Our results correlate to some extent with previous data from other cerebellar ataxic mouse models, which support the involvement of the cerebellum in cognitive functions such as emotions. A transgenic mouse model for SCA1 overexpressing the ataxin 1 gene containing 82 polyQ repeats in specifically PCs demonstrated increased exploratory behavior in the open arms of the elevated plus maze indicating anxiolytic behavior (50). In contrast, a knockin SCA1 mouse model under the endogenous, ubiquitous expression of ataxin 1 containing 154 polyQ repeats produced anxiety-like behaviors, suggesting that the cerebellar pathology leads to decreased anxiety and disinhibition in the SCA1 disease (50). Likewise, mouse models for SCA13, Lurcher and episodic ataxia type 2, each with restricted cerebellar neuropathology, also show enhanced exploratory behavior and reduced anxiety in the open field test (51–53). These anxiolytic effects were also confirmed in the elevated plus maze in Lurcher mice. In the current study, we also observed anxiolytic behavior in our cerebellar PC restricted SCA6 mouse model, CT-longQ27^PC, in the open field, elevated plus maze and light/dark place preference tests (Figs 2–4). Under increasing threat level conditions (i.e. bright lighting, meowing or ultrasonic repellent), we were able to recover comparative anxiety-like behavior of our SCA6 mouse model to controls in the open field, elevated plus maze and light/dark place preference tests (Figs 2–4). Much to our surprise higher threat conditions such as an ultrasound repellent in the light/dark place preference test (Fig. 4) or a predator flying from above in the looming test (Fig. 8) evoked an over-reaction to threats with enhanced anxious defense behaviors in CT-longQ27^PC mice compared with controls, suggesting a miscalculation of threat probability owing to cerebellar degeneration, which is in agreement with the neuropathology of CT-longQ27^PC mice. During the late stages of the SCA6 disease, CT-longQ27^PC mice demonstrated 50% more aggregation compared with CT-short^PC controls (Fig. 9).
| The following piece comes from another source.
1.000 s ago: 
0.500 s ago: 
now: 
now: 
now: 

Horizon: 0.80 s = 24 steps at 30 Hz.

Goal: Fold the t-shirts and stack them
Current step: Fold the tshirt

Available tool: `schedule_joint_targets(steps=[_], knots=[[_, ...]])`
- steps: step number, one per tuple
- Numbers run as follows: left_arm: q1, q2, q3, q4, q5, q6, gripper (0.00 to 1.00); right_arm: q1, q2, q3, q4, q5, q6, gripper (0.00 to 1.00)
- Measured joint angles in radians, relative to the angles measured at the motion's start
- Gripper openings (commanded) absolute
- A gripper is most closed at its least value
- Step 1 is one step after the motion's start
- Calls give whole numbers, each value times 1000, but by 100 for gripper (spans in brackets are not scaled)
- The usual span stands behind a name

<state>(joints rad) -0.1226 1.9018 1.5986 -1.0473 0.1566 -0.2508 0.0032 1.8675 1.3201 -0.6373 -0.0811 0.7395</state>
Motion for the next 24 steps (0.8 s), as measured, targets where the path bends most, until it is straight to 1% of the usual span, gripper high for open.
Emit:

In agreement with past studies performed in enclosed laboratory conditions, ultrasonic sounds increased escape behavior from the stimuli or induced complete avoidance of the arena (54–56). Moreover, a decrease in food consumption and movement with escape avoidance behaviors to the ultrasound repellent was observed indicating increased anxiousness (54). Although habituation to the ultrasound repellent within days to weeks of constant exposure occurs under field and laboratory conditions, all tests in this paper were short-lived with a maximal 15 min period/day in the open field test. However, we did observe habituation to the ultrasonic repellent after three briefs (< 5 min) exposures/day in the Barnes maze. To avoid habituation to the auditory threatening conditions, the mice were housed in a separate room during the testing period. Together these data support the hypothesis that degeneration of the cerebellar may lead to disinhibition-like behavior in mice, which includes antisocial, impulsive, norm-violating and attention deficit as observed in patients (20). Although we did not test for impulsive behavior or observe any social interaction deficiencies in the three-chamber social assay (Supplementary Material, Fig. S1), CT-longQ27^PC mice do show a drastic reduction in threat potential in the Barnes maze and visual cliff test with repetitive trials indicating a potential attention deficit and enhanced extinction in a potentially threatening environment. Moreover, they displayed abnormal (norm-violating) innate defense responses to threatening situations compared with the control mice. In some instances, CT-longQ27^PC mice demonstrated anxiolytic defense responses to low threat levels conditions, and on the other hand under higher threatening conditions such as in the looming and light/dark place preference test with an ultrasound repellent they were more anxious and over-reacted. Interestingly, patients with cerebellar degenerative diseases sometimes experience a flat effect, impaired affect regulation, pathological crying or laughing and deficits in recognizing social cues (38). In addition, patients with cerebellar degeneration are incapable to attribute mental states to other people also referred to as ‘theory of mind’ deficits, which support our SCA6 mouse data that the cerebellum is involved in the control of emotions (57).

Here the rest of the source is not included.